Understanding the degree to which these coal stoves impact health and climate requires knowing what’s in the smoke, where the smoke travels once it’s released into the atmosphere, and how the smoke reacts chemically in the atmosphere. The measurements that I have been taking in Beijing are key inputs for global atmospheric models, which I am using to calculate climate and health effects of residential coal heating on regional and global scales.
Recently, provincial- and village-level governments in Beijing and the two surrounding provinces (Tianjin and Hebei) have taken steps to reduce air pollution by implementing a ban on the purchase of coal for heating. The residential coal ban is also being implemented in conjunction with a subsidy for electric or gas-powered heat pumps to further encourage transitions from coal to cleaner fuels. The program began in the province of Beijing in 2016 and rollout is anticipated to continue through 2021.
While the ban is expected to have substantial health benefits; the policy may not be all good news. For example, some of the tiny particles emitted from coal stoves scatter solar radiation that cools the climate, so removing them may exacerbate climate warming. Additionally, news outlets have reported that schools and homes were left cold during the winter, due to issues with the program’s rollout.

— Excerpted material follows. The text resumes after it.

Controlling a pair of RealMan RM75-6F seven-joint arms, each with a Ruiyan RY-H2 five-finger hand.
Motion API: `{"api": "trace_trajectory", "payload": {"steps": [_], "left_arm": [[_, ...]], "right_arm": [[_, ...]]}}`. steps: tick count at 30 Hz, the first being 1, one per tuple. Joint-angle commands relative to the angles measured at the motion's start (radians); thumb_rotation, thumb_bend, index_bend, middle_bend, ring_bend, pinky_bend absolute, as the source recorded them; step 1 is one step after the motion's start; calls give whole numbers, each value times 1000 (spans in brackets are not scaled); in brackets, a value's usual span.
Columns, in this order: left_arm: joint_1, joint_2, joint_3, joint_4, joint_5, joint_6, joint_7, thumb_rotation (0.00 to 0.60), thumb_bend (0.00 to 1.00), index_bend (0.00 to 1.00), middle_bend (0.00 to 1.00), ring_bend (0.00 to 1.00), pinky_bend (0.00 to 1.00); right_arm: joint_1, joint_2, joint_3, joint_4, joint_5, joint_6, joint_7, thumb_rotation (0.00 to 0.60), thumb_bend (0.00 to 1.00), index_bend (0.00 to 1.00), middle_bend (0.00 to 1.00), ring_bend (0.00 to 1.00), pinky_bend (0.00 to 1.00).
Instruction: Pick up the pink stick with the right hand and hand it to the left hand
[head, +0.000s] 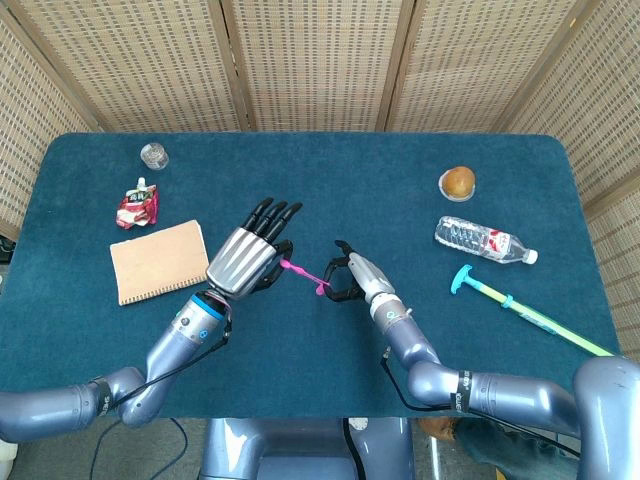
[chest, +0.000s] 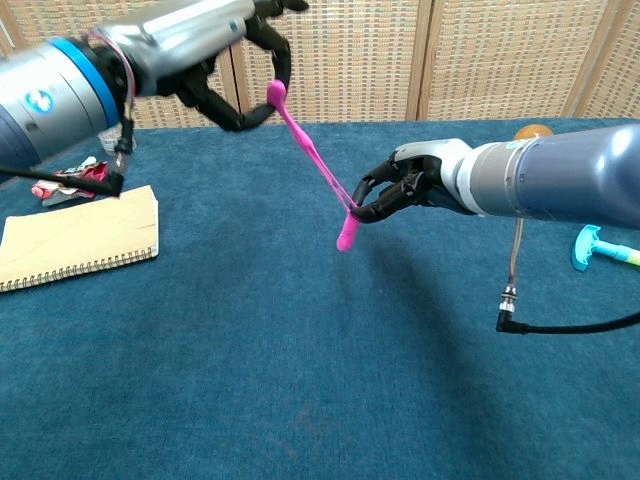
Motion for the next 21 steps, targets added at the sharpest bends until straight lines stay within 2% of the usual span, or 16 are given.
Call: {"api": "trace_trajectory", "payload": {"steps": [1, 12, 21], "left_arm": [[14, 41, -31, -36, -5, 29, -30, 600, 488, 762, 0, 0, 0], [71, 206, -130, -105, -60, 99, -120, 600, 489, 762, 0, 0, 0], [112, 303, -158, -68, -118, 102, -186, 600, 489, 763, 0, 0, 0]], "right_arm": [[-5, 3, -1, 2, 1, 2, 1, 600, 720, 685, 74, 0, 0], [-23, 20, 0, -5, -2, 11, 0, 600, 720, 685, 74, 0, 0], [-30, 27, 0, -4, -3, 12, -5, 600, 720, 686, 74, 0, 0]]}}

This is an unprecedented air pollution policy, and while its long-term effects are yet to be determined, immediate benefits are likely to be fewer breathing and heart problems for villagers in these towns and their surrounding areas. Through a combination of measurements in China and simulation of global effects in atmospheric models, we will improve our understanding of the health and climate costs and benefits this policy will have, and inform effective air quality policies in the future.